St. John recall vote creates spotlight
The recall effort to remove recently elected St. John the Baptist Parish District Attorney Bridget Dinvaut made headlines this week, as it was announced mere weeks after her official swearing in Jan. 12.
You wonder how a democratically elected public official could have done something to warrant removal in less than two months.
Yet, the noteworthy layer into this action comes from Dinvaut’s election, as she only faced popular vote once, which took place during the Nov. 4 primary election.
At that time, voters chose between incumbent D.A. Tom Daley and challengers Dinvaut and Geri Baloney.
Daley claimed the lion’s share of the response, securing 46.26 percent of the turnout (7,029 votes), compared to Dinvaut’s 34.31 percent (5,213 votes) and Baloney’s 19.44 percent (2,954 votes).
In essence, 65.7 percent of the people (9,983 residents) who voted in November chose not to back Dinvaut.
In a tragic turn of events, Daley announced his resignation from the election the next week, citing a return of the cancer that eventually led to his passing in January.
Under Louisiana rule, Daley’s resignation meant his challenger in the December runoff, who was Dinvaut, was named the election winner.
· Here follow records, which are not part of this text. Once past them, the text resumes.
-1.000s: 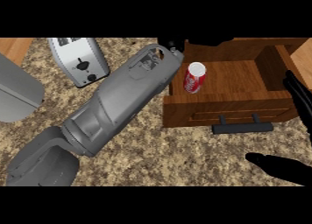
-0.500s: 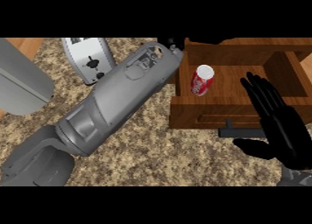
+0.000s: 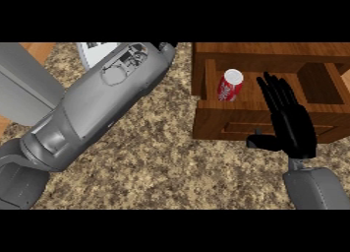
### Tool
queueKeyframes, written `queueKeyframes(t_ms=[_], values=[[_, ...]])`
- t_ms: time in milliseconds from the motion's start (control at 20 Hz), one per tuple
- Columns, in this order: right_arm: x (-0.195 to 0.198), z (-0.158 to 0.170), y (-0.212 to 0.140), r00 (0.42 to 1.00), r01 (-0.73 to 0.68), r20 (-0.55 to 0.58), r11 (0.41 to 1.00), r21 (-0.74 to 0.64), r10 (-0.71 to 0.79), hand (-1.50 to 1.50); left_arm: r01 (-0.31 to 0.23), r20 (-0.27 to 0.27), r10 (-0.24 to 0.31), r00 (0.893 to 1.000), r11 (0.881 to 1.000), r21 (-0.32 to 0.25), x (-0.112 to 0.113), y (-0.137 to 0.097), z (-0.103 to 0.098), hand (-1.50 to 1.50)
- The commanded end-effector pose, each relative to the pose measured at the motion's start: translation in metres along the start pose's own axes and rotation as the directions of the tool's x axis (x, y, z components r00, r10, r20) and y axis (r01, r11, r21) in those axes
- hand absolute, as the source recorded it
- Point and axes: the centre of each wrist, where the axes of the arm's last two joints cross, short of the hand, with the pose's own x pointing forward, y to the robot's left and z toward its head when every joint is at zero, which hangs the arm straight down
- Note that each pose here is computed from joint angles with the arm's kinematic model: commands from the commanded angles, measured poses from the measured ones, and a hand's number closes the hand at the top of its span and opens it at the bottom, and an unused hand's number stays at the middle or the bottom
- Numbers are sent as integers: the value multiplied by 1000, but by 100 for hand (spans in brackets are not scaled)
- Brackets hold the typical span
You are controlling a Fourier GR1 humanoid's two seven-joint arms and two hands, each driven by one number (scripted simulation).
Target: Pick up the can, place it into the drawer and close the drawer
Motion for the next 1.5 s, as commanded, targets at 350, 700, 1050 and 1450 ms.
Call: queueKeyframes(t_ms=[350, 700, 1050, 1450], values=[[-30, -30, 51, 994, -85, -60, 996, 29, 87, -150, 19, -35, -19, 999, 1000, -8, -4, 45, 5, -150], [-18, -58, 68, 988, -139, -77, 988, -64, 134, -150, 27, -51, -27, 998, 1000, -12, -6, 75, 12, -150], [-34, -93, 57, 985, -159, -90, 980, -119, 149, -150, 9, -69, -11, 998, 1000, -24, -19, 77, 33, -150], [-15, -137, 42, 983, -174, -94, 971, -162, 160, -150, 22, -49, -24, 999, 999, -33, -22, 108, 44, -150]])
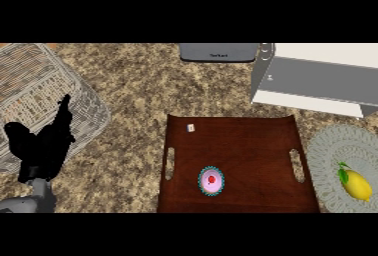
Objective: Pick the squash from the tray and place it in the tiered shelf
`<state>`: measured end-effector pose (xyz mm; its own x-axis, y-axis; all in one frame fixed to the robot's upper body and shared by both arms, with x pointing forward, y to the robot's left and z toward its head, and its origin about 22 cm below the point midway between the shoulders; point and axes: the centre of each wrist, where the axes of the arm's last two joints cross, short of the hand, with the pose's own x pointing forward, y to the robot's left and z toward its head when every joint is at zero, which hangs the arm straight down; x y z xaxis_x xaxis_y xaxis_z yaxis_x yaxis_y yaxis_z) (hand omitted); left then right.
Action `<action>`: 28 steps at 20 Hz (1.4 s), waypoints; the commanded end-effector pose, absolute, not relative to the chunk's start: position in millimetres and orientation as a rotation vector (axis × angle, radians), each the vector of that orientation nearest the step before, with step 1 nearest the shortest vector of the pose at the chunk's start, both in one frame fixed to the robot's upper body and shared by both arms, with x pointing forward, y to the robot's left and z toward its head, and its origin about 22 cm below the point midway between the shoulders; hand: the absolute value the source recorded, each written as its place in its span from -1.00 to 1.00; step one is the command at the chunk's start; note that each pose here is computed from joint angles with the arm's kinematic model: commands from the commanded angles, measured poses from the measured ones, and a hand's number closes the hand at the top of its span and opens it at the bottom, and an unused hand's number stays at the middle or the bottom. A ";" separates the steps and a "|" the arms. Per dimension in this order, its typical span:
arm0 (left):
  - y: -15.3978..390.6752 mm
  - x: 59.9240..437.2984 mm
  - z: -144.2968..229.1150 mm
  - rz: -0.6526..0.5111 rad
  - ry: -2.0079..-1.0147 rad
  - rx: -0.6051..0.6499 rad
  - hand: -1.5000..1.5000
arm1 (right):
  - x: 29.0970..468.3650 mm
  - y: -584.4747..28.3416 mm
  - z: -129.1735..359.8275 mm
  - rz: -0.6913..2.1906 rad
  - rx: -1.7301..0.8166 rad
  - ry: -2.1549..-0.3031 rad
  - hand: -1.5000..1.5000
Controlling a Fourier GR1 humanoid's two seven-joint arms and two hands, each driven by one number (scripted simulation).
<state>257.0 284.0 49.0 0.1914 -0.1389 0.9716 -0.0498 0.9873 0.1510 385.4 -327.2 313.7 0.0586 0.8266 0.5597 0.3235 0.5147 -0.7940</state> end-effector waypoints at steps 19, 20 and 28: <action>282.8 248.7 -4.3 0.020 -1.131 0.095 0.00 | 419.5 -343.6 300.1 0.128 -0.784 -1.643 -1.00; 288.8 246.6 5.8 0.024 -1.133 0.089 0.00 | 416.2 -345.3 321.1 0.102 -0.763 -1.672 -1.00; 281.0 234.5 -5.2 0.022 -1.134 0.082 0.00 | 410.9 -369.8 337.3 -0.212 -0.617 -1.728 -1.00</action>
State history was made in January when Dinvaut became the first black woman in Louisiana history to be sworn in as an elected district attorney.
It’s conceivable those behind the recall effort could use the circumstances behind November’s election battle as the basis for their removal effort. However, they face an uphill battle.
The Louisiana Secretary of State’s Office maintains signatures on a recall petition must be handwritten and the petition must be signed by 33.3 percent of qualified voters to become active.
According to the St. John the Baptist Parish Registrar of Voters office, there are just more than 29,000 eligible voters in the parish, meaning the petition would need more than 9,600 signatures for certification. In other words, nearly every single person who voted for Daley and Baloney four months ago would have to sign this petition just to start the path toward a second election.
It’s a major hill to climb, and one that seems premature less than two months into Dinvaut’s term.
However, one thing is certain, the spotlight on the D.A.’s office seems bright right now.